Через пару лет после рождения он идет в детский сад, потом школа, колледж, первая работа, четкие карьерные устремления и примерное понимание, где он должен быть через пять или десять лет. Если все складывается удачно, то человек медленно движется вверх по карьерной лестнице, и к тому моменту, как он выходит на пенсию, он может позволить себе… ну, достаточно обеспеченную жизнь, в которой он может заниматься тем, чем хочет.

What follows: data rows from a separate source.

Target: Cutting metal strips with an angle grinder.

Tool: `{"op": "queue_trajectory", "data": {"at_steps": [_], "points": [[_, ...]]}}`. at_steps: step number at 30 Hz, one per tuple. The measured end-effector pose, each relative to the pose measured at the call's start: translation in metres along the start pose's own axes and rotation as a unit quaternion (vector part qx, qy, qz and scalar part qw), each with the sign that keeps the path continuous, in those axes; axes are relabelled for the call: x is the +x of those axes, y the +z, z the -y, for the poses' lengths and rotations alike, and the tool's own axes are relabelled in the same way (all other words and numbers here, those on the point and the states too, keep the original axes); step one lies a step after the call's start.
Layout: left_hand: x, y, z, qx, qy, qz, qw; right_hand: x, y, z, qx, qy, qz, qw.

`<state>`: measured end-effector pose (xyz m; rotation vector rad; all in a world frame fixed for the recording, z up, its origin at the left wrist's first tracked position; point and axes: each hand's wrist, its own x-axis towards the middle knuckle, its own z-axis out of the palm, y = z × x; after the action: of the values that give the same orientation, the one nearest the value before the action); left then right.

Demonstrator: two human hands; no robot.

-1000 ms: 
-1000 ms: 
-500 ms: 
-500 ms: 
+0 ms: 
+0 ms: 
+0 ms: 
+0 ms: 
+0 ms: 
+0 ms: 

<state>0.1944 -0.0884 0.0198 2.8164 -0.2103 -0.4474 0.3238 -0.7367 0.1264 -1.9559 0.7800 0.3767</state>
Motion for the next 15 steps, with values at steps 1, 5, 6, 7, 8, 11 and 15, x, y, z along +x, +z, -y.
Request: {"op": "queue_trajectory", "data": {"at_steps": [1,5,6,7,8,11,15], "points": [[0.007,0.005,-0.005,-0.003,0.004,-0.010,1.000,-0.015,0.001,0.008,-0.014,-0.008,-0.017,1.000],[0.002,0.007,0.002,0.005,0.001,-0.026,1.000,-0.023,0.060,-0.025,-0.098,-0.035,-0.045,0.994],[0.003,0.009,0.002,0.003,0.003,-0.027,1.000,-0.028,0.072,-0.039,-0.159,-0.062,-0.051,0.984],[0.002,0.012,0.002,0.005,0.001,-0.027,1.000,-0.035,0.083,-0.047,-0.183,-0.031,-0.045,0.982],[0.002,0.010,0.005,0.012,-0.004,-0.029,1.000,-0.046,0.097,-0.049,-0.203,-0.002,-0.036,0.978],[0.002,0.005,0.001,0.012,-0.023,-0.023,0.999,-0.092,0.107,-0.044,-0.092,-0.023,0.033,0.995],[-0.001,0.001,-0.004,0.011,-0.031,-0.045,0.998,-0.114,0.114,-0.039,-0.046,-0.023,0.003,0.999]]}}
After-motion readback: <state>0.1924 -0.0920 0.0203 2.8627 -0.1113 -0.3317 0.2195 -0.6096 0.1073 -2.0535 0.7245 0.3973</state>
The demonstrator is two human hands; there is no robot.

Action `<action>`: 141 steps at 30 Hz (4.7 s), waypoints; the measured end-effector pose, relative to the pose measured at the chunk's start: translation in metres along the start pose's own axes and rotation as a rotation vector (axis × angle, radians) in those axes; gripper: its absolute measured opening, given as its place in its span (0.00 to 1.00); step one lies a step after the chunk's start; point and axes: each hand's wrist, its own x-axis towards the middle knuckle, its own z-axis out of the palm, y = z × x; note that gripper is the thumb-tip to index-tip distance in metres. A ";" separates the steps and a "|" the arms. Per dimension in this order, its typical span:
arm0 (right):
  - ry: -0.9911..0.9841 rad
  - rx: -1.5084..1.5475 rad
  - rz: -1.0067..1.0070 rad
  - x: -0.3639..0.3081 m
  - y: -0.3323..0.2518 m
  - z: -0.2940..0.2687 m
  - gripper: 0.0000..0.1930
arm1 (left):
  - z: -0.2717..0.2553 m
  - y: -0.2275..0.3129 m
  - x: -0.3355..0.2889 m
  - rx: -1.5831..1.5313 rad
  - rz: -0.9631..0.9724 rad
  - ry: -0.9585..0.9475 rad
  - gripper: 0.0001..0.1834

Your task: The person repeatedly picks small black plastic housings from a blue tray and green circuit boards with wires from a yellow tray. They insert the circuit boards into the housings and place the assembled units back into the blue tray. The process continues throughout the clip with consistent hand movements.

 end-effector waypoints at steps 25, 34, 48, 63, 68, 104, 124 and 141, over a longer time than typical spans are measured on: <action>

Менеджер нижнего звена рассчитывает через несколько лет пробиться в среднее звено, где он застрянет надолго, но, если все опять же сложится, как надо, то в конце концов он перейдет в высшее руководство, может быть, не в той компании, где он начинал, но в какой-нибудь соседней, работающей в той же отрасли. Я имею в виду, если ты, например, химик или фармацевт, то твои шансы войти в руководство какого-нибудь условного «пфайзера» куда выше, чем шансы возглавить какой-нибудь условный «боинг». И ты в любом случае должна пройти через все ступени корпоративной лестницы, вырастая в должности неторопливо и неотвратимо.

Карьерный путь обычного человека похож на восходящую прямую линию, мой же собственный напоминает прыжки пьяного зайца по горящему минному полю. Хотя, строго говоря, я до сих пор работала в той же отрасли, в которой и начинала.